Dominic Preston / Foundry
In countries like the UK where Withings has been given the appropriate medical certification, this comes in the form of a specific speed. Even countries without the certification can get a vaguer ‘vascular age’ score, which tells you if your cardiovascular system is in line where it should be for your age.
Finally, there’s one more reading the Body Scan can deliver, and it’s a new one to me: nerve health. Measured by stimulating the sweat glands in your feet (a lovely thought if ever there was one), this nets you a score out of 100, with a simple binary: above 50 is good, below 50 is bad, and a sign that you may suffer from peripheral neuropathy, which can be caused by diabetes, some infections, and a few other things.
Withings warns that it will take a full month’s worth of readings to get a definite score, though I’ve found it remarkably consistent in the week or two I’ve used the Body Scan. I’ll admit that it’s given me a whole new anxiety I didn’t have before, but my predicted score of 93 seems rather good, so I can probably rest easy.
Dominik Tomaszewski / Foundry
With that exhaustive list of measurements you may well worry that you’ll be standing on this scale for an age everyday. In total it takes a little less than a minute to get a full set of scores, 30 seconds of which is taken up by the ECG.
It’s customisable for each user though, so if there’s anything you don’t care about you can simply drop it off and save some time – or hide certain elements so that you don’t have to, say, see your fat percentage if you’d rather not.
Price & availability
The Body Scan is expensive.
It costs £399.95/€399.95 in Europe. It’s not on sale in the US yet, but was initially announced to cost $299 – that was in early 2022 however, and with inflation since (plus that European pricing) a $399 price tag now seems more likely.

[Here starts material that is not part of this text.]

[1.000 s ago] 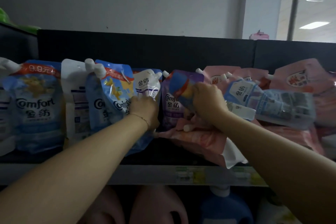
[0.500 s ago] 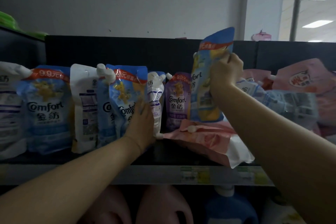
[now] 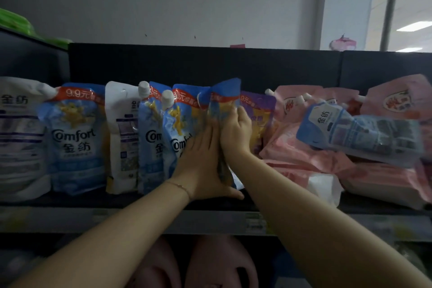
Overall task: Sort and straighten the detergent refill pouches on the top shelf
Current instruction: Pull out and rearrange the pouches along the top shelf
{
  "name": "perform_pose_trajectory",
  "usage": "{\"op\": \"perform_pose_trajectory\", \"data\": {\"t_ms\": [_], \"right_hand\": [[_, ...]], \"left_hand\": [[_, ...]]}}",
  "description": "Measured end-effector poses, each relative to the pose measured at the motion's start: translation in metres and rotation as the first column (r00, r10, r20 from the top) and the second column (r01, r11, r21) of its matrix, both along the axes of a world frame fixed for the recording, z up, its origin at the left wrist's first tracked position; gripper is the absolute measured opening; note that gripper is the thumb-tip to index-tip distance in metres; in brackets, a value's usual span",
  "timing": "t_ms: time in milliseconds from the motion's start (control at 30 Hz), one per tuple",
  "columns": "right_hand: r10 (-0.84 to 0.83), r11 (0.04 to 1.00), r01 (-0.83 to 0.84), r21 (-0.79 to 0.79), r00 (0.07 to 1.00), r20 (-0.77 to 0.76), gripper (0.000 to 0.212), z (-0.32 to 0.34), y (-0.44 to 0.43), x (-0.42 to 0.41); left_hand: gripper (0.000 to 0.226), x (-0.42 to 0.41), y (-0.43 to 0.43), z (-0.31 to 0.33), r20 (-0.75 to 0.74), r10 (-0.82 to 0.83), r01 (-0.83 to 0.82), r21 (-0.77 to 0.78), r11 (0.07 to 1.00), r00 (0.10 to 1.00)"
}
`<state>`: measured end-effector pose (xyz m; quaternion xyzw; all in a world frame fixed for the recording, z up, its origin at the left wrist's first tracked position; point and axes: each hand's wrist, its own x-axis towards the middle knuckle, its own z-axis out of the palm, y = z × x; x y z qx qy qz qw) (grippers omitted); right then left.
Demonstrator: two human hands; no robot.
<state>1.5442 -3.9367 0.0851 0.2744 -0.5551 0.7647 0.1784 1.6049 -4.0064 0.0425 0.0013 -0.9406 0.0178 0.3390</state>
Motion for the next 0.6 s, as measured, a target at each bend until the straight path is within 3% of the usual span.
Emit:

That price does at least include an optional three-month free trial of the Health+ subscription, which as mentioned before is $9.95/£9.95/€9.95 monthly, or $99.50/£99.50/€99.50 for a year.
In a sense the price is hard to compare to rivals – nothing else on the market does what this does.
The question to ask is if you really need everything this offers. Withings’ own Body Comp scale is much cheaper at $209/£199/€209, and pretty much only misses out on the segmental body composition and ECG readings. Most people will be better off with this cheaper option, or even the older Body Cardio, Body+, or cheap and cheerful Body.
Rivals including Eufy or Fitbit offer cheaper alternatives too, though their offerings lack many of the high-end tracking features found here. Check out our ranking of the best smart scales to find out more.
Verdict
No other consumer smart scale does it quite like the Withings Body Scan.
If you can afford it this is an all-singing, all-dancing medical check-up from your bedroom every morning. It’s reliable, quick, and easy-to-use, with an optional extra subscription that won’t try to rip you off.
The vast majority of people simply don’t need this much medical tech at home, and Withings has a range of cheaper options with different features and price points – so if you mostly care about body composition readings or vascular age, you can get those for less.
The Body Scan nails what it sets out to do though, and if you can justify the cost it’s hard to imagine coming away disappointed.